Being a recent construction any pipes below the slab should have been inspected as part of the original building permit and they should have had plans that would show you what is there. Any future inspections as part of new permits will reference the original an need to agree. Good time to talk with your inspector to be sure what you do to finish this agrees with what s/he wants to see.

Bud


----------



## chandler48 (Jun 5, 2017)

Your drawing shows three pipes from below grade, while the picture only has two. The sink will drain to the left into the pipe in the stud bay with the vent.


----------



## TheEplumber (Jul 20, 2010)

The image labeled basement shows what appears to be a backwater valve in the other room? If so, this will be downstream of the bathroom and means your pipe layout is wrong.

Sent from my SM-G970U using Tapatalk


----------



## tjuser23 (Dec 7, 2019)

chandler48 said:


> Your drawing shows three pipes from below grade, while the picture only has two. The sink will drain to the left into the pipe in the stud bay with the vent.


Thanks for the reply! The drawing isn't exact, it isn't mine, I found it online and thought it looked pretty similar but I know it isn't exact. 

So the pipe on the right will be my sink drain and then I need to T the pipe on the left into that for venting?


----------



## tjuser23 (Dec 7, 2019)

TheEplumber said:


> The image labeled basement shows what appears to be a backwater valve in the other room? If so, this will be downstream of the bathroom and means your pipe layout is wrong.
> 
> Sent from my SM-G970U using Tapatalk


That is exactly what it is; a backwater valve. What does that mean in regards to the pipes?

I think I confused people by posting that drawing. I didn't draw it myself, I found it online and thought it looked similar to my layout and just used it to try to understand how the pipes are connected below grade


----------



## tjuser23 (Dec 7, 2019)

TheEplumber said:


> The image labeled basement shows what appears to be a backwater valve in the other room? If so, this will be downstream of the bathroom and means your pipe layout is wrong.
> 
> Sent from my SM-G970U using Tapatalk



I created a new diagram that I think better shows my thinking. The blue colors are the drain pipes and the green colors are the vent pipes. What do you think?


----------



## TheEplumber (Jul 20, 2010)

tjuser23 said:


> I created a new diagram that I think better shows my thinking. The blue colors are the drain pipes and the green colors are the vent pipes. What do you think?


What is the black thing at the upper end of your blue line? The image is too small on my phone to tell. Is it a backwater valve? How do you know the drain line slope is as you have it drawn?

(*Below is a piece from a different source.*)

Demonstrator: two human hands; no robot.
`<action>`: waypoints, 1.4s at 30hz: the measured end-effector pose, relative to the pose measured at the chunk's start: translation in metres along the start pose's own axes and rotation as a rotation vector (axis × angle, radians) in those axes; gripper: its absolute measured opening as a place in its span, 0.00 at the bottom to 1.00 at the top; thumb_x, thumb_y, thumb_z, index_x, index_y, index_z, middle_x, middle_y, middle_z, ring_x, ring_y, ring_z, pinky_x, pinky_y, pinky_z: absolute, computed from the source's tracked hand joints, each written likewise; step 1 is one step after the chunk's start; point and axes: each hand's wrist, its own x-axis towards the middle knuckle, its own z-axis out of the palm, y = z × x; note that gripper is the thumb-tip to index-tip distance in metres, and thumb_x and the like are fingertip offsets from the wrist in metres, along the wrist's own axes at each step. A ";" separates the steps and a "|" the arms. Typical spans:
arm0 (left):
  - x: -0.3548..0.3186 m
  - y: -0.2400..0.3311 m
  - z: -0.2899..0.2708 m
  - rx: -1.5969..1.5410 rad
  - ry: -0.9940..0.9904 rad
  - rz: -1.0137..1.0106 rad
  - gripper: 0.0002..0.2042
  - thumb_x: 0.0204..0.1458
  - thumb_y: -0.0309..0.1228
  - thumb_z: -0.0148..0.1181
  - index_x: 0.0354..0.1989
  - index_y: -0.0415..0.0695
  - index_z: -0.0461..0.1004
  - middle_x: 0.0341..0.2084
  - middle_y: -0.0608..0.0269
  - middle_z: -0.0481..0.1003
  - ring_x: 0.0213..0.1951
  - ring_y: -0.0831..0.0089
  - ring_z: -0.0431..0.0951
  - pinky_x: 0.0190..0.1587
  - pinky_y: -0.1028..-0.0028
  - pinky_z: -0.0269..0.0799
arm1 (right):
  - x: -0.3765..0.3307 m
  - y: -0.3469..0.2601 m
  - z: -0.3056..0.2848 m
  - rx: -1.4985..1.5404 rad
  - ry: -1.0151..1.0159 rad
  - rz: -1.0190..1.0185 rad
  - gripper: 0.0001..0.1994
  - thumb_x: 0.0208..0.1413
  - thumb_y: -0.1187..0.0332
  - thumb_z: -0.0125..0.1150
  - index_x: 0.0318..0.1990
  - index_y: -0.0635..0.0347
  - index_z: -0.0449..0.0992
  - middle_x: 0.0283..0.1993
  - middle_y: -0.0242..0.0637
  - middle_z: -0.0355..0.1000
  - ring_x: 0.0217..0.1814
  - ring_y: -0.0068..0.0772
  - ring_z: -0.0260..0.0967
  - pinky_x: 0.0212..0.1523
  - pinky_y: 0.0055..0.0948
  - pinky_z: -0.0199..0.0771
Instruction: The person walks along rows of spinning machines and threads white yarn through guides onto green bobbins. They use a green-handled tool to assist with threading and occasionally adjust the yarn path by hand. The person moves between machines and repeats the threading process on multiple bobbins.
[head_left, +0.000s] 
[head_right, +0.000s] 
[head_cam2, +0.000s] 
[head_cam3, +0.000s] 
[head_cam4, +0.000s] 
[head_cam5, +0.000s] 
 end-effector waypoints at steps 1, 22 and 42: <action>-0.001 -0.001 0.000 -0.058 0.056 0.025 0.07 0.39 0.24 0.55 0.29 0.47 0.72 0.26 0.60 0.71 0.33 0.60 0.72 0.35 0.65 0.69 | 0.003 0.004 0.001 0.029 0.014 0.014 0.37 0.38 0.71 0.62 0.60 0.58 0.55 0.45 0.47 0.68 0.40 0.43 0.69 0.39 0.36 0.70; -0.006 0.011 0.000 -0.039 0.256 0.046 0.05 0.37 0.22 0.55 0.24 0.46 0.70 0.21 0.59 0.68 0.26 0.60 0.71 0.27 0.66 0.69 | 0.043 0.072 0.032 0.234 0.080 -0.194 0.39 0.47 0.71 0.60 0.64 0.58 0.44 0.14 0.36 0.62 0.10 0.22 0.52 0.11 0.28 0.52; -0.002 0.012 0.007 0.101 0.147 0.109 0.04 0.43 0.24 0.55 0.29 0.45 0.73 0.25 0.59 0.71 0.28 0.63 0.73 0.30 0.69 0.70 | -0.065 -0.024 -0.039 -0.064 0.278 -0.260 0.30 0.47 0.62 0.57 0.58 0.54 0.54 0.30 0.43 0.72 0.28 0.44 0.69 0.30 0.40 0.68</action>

Sent from my SM-G970U using Tapatalk


----------



## tjuser23 (Dec 7, 2019)

TheEplumber said:


> tjuser23 said:
> 
> 
> > I created a new diagram that I think better shows my thinking. The blue colors are the drain pipes and the green colors are the vent pipes. What do you think?
> ...


Yeah, it’s a backwater valve. I don’t know the drain line slope is the way I have drawn it, but that is what I am trying to figure out, what piping belongs to what. The street is out to the left in that picture so I am just guessing on how I think it is. 

Do you have a better opinion on the setup? I’m not very familiar with plumbing but if I can figure out how to finish the rough in I can do the work.


----------



## TheEplumber (Jul 20, 2010)

tjuser23 said:


> Yeah, it’s a backwater valve. I don’t know the drain line slope is the way I have drawn it, but that is what I am trying to figure out, what piping belongs to what. The street is out to the left in that picture so I am just guessing on how I think it is.
> 
> Do you have a better opinion on the setup? I’m not very familiar with plumbing but if I can figure out how to finish the rough in I can do the work.


The backwater valve is downstream of the bathroom before it connects to the sewer line. Their use is to keep waste from backing into lower elevation plumbing.This leads me to believe your pipe comes from the valve to the bathroom. 
The vents in the wall are shower and WC as you show, but underslab is different. It drains toward the valve.
Perhaps like this--


----------



## Ghostmaker (Mar 2, 2013)

As a plumbing inspector when we inspect residential undergrounds in my area we draw the underground upon approval on the back of the permit for future reference. If your lucky perhaps your plumbing inspector did the same.


----------